Götte lässt Zug nach Bern sausen

Tübachs Gemeindepräsident Michael Götte steigt überraschend nicht ins Rennen um einen Sitz im Nationalrat ein. Der SVP-Fraktionschef will sich und vor allem seiner jungen Familie einen erneut zeitaufwendigen Wahlkampf ersparen.

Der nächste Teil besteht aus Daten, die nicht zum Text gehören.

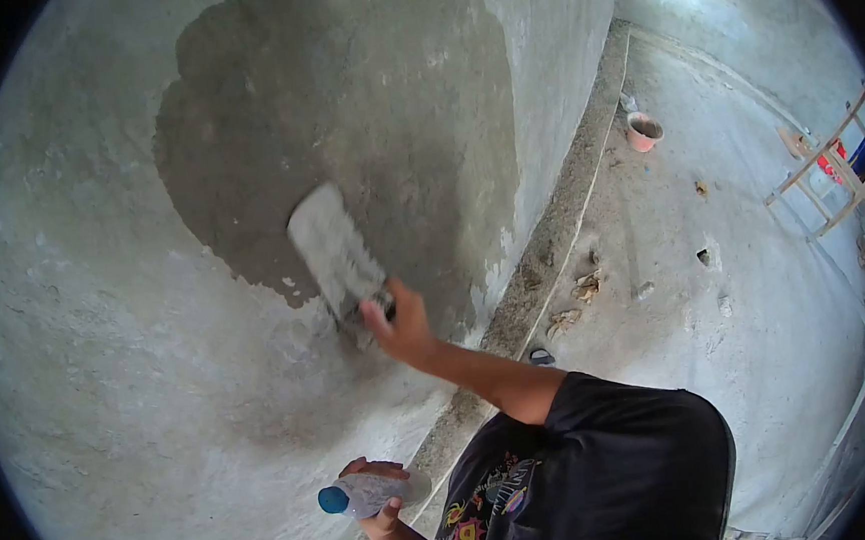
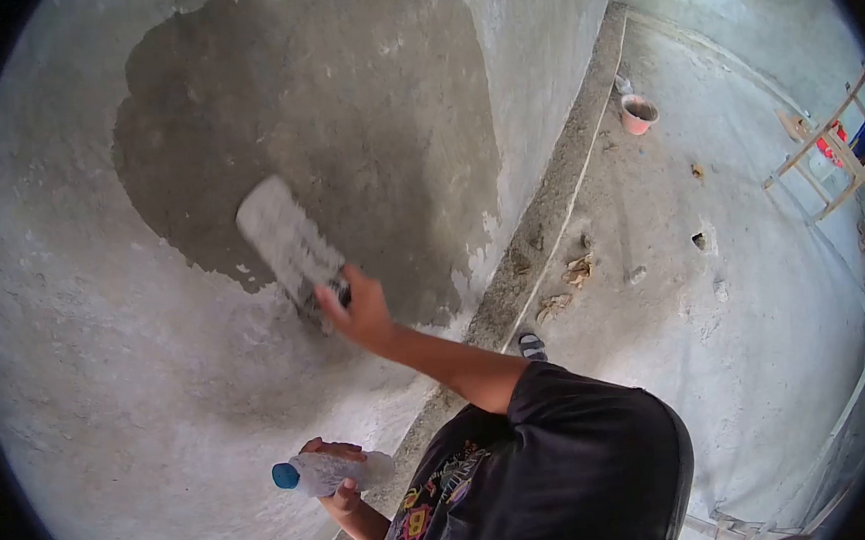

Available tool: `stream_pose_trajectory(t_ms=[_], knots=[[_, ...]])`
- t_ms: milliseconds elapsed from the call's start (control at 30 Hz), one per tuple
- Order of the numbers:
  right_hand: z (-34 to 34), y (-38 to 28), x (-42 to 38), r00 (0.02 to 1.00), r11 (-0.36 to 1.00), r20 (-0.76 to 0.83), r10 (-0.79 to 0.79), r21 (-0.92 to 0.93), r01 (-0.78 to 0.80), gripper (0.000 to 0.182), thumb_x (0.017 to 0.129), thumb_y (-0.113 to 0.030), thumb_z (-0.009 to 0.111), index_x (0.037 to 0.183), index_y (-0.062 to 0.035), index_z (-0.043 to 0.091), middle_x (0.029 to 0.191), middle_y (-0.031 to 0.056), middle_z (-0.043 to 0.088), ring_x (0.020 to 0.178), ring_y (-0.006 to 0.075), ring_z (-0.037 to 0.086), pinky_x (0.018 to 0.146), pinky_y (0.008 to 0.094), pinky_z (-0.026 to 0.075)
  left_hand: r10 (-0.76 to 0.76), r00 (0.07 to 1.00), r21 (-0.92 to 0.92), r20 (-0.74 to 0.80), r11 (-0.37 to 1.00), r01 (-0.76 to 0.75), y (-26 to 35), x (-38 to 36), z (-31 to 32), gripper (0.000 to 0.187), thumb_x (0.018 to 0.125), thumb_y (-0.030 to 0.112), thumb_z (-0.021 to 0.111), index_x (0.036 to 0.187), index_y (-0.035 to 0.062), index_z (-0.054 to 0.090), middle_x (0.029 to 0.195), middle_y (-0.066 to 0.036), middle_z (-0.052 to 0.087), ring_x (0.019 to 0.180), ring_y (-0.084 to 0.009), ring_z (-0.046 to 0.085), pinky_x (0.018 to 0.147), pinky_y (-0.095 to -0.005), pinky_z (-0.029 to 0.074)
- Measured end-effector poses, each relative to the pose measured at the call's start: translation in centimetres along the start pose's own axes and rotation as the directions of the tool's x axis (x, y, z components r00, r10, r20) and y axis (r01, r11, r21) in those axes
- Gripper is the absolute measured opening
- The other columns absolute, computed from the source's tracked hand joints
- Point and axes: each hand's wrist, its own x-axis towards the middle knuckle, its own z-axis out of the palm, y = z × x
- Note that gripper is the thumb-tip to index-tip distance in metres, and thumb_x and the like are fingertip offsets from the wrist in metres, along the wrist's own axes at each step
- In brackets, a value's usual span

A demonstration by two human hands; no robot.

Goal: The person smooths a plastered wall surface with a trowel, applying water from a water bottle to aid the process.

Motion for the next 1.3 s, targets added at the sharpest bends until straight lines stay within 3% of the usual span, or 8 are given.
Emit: stream_pose_trajectory(t_ms=[233,367,500,600,733,900,1167,1300], knots=[[1.0,-12.6,13.1,0.999,0.997,0.038,-0.006,0.080,0.003,0.042,0.088,-0.034,0.069,0.088,0.0053,0.056,0.063,0.0165,0.058,0.053,0.0183,0.052,0.052,0.0350,0.045,-0.076,0.997,-0.066,-0.014,0.995,0.075,0.3,-0.6,0.8,0.078,0.063,0.017,0.080,0.129,-0.0017,0.042,0.084,-0.018,0.067,0.082,-0.0293,0.066,0.082,-0.0420,0.052],[1.2,-10.8,9.8,0.827,0.856,0.414,-0.380,-0.182,0.484,0.044,0.084,-0.040,0.072,0.089,0.0021,0.058,0.062,0.0190,0.061,0.056,0.0331,0.065,0.053,0.0394,0.050,-0.066,0.998,-0.076,0.021,0.995,0.067,0.6,0.3,1.4,0.076,0.062,0.012,0.080,0.128,-0.0017,0.043,0.086,-0.018,0.067,0.084,-0.0291,0.066,0.085,-0.0435,0.052],[-0.5,-12.7,14.8,0.996,0.988,-0.009,-0.093,-0.122,0.092,0.046,0.083,-0.042,0.073,0.091,0.0017,0.060,0.061,0.0165,0.059,0.054,0.0289,0.064,0.053,0.0362,0.050,-0.077,0.997,-0.083,0.029,0.993,0.080,0.8,0.6,1.5,0.075,0.063,0.009,0.080,0.128,-0.0020,0.044,0.088,-0.018,0.067,0.087,-0.0295,0.066,0.085,-0.0439,0.052],[0.6,-12.3,12.9,0.979,0.973,-0.002,-0.205,-0.109,0.203,0.047,0.083,-0.043,0.073,0.092,0.0014,0.060,0.060,0.0153,0.058,0.054,0.0275,0.064,0.052,0.0352,0.049,-0.073,0.993,-0.109,0.091,0.991,0.083,1.3,0.7,1.2,0.075,0.063,0.009,0.080,0.128,-0.0022,0.045,0.088,-0.018,0.068,0.088,-0.0293,0.067,0.086,-0.0440,0.051],[-3.9,-1.3,5.4,0.782,0.729,0.558,-0.278,-0.408,0.550,0.039,0.087,-0.034,0.071,0.093,0.0021,0.058,0.063,0.0173,0.059,0.056,0.0299,0.065,0.052,0.0374,0.049,-0.060,0.988,-0.140,0.145,0.987,0.081,0.7,1.1,1.1,0.074,0.063,0.007,0.080,0.128,-0.0028,0.046,0.090,-0.019,0.068,0.086,-0.0284,0.068,0.086,-0.0443,0.052],[-4.2,-0.9,6.1,0.998,0.965,0.063,0.003,-0.260,0.014,0.033,0.092,-0.026,0.066,0.093,0.0060,0.057,0.067,0.0132,0.061,0.058,0.0176,0.058,0.054,0.0339,0.046,-0.095,0.990,-0.168,0.104,0.979,0.112,1.0,1.0,1.5,0.071,0.063,0.004,0.079,0.126,-0.0042,0.048,0.090,-0.020,0.067,0.087,-0.0280,0.067,0.082,-0.0415,0.053],[-0.7,-15.3,14.9,0.989,0.994,0.129,0.069,-0.089,-0.058,0.040,0.095,-0.031,0.062,0.097,0.0077,0.055,0.070,0.0133,0.061,0.061,0.0166,0.057,0.056,0.0334,0.046,-0.128,0.976,-0.155,0.177,0.975,0.156,0.5,0.9,1.7,0.072,0.062,0.003,0.079,0.127,-0.0051,0.048,0.091,-0.020,0.068,0.089,-0.0285,0.067,0.081,-0.0403,0.053],[-0.3,-7.3,7.4,0.936,0.914,0.232,-0.265,-0.250,0.321,0.043,0.094,-0.033,0.062,0.104,0.0079,0.054,0.069,0.0172,0.060,0.061,0.0233,0.061,0.059,0.0352,0.048,-0.101,0.989,-0.163,0.105,0.980,0.117,-0.2,0.3,1.5,0.073,0.062,0.003,0.079,0.127,-0.0057,0.048,0.091,-0.020,0.068,0.090,-0.0286,0.068,0.082,-0.0402,0.053]])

Es ist bitterkalt im Januar 2012 und es liegt Schnee auf den Strassen. Das hindert SVP-Kantonsrat Michael Götte nicht daran, rund um den Kanton St. Gallen zu joggen. Schliesslich will er beweisen, dass er für einen Sitz in der Regierung die nötige Ausdauer mitbringt. Nicht die einzige Strapaze, die sich der heute 36-Jährige damals antut. Wahlveranstaltungen, Podiumsdiskussionen und zahlreiche mediale Auftritte folgen.

Drei Kinder und ein Haus

Im Regierungsrat sitzt Michael Götte heute nicht; Fredy Fässler (SP) machte das Rennen, doch mittlerweile hat sich seine Situation entscheidend verändert. Im Herbst hat seine Frau Andrea das dritte Kind zur Welt gebracht; und kurz vor Weihnachten hat die Familie Götte ihr neues Eigenheim in Tübach bezogen. «Ein Nationalrat ist jährlich neben weiteren Sitzungen viermal drei Wochen en bloc in Bern. Deshalb habe ich mich gefragt, ob es für mich nun der richtige Zeitpunkt dafür ist. Und ich bin zum Entschluss gekommen, dass er es nicht ist. Ich habe die Chance, auch in vier Jahren in den Wahlkampf um einen Nationalratssitz einzusteigen», sagt Götte, der damit an der Nominationsversammlung der SVP des Kanton St. Gallen vom 21. Januar nicht als Kandidat präsentiert wird.

Müller mit Doppelmandat

In erster Linie erklärt Michael Götte seinen Verzicht damit, dass er sich nun hauptsächlich und mit grosser Freude seiner jungen Familie widmen werde, doch spricht er bezüglich der Nationalratswahl vom 18. Oktober dieses Jahres auch von einer schwierigen Ausgangslage. Bei vier Bisherigen, die sich wieder zu Verfügung stellen, seien die Chancen für neue Kandidaten nicht besonders gross. Und nur als 1. Ersatz für seinen Parteikollegen und Nationalrat Thomas Müller zu fungieren, falls dieser den Sprung in den Ständerat nicht schafft, sei nicht befriedigend. «Ich hätte Vollgas geben müssen, um einen fünften Platz für die SVP St. Gallen im Nationalrat zu erkämpfen, was meiner Meinung nach auch durchaus möglich wäre, doch für einen derart aufwendigen Wahlkampf fehlt mir aus den erwähnten Gründen die Motivation; auch wenn mir meine Frau ihre Unterstützung bereits signalisiert hat.» An der Motivation, weiterhin politisch tätig zu sein, fehlt es ihm aber keineswegs, wie der Fraktionschef der sitz-stärksten Partei im St. Galler Kantonsrat betont. Er schliesst denn auch nicht aus, dass er am 28. Februar 2016 nochmals einen Anlauf wagt, einen Sitz im Regierungsrat St. Gallen zu ergattern. Obwohl abzuwarten sei, wie sich die Situation bis dahin entwickle. Götte fehlt es auch nicht an Angeboten, sich als Kandidat für das Präsidium grösserer Schweizer Städte zur Verfügung zu stellen. Dies schliesst er momentan aber ebenso aus, wie sich um das Amt des Stadtpräsidenten in Rorschach zu bemühen, wo Thomas Müller je nach Ausgang der Eidgenössischen Wahlen ersetzt werden müsste. Allerdings fügt Götte mit einem Lächeln «Sag niemals nie» an.

In Tübach nochmals antreten

Würde er heute gefragt, ob er sich im Herbst nochmals für das Amt des Gemeindepräsidenten zur Wahl stellen werde, würde er ja sagen, so Götte. «Wir haben in Tübach viele gute Projekte wie zum Beispiel die Bebauung Hermet oder die Schulhaus-Erweiterung umgesetzt, doch ich würde mich freuen, wenn ich im Dorf auch bei den spannenden noch anstehenden Aufgaben wie Dorfwiese, familienergänzende Betreuung, Raumplanung oder Seebus-Anschluss aktiv mitarbeiten kann.» Mitarbeiten wird Götte neben seiner Tätigkeit als Gemeindepräsident (50 Prozent) auch weiterhin bei der FC St. Gallen Event AG. Und weil er daneben in Kommissionen tätig ist und Wirtschaftsmandate inne hat, ist klar, ihm wird es auch ohne Nationalrats-Wahlkampf nicht langweilig werden.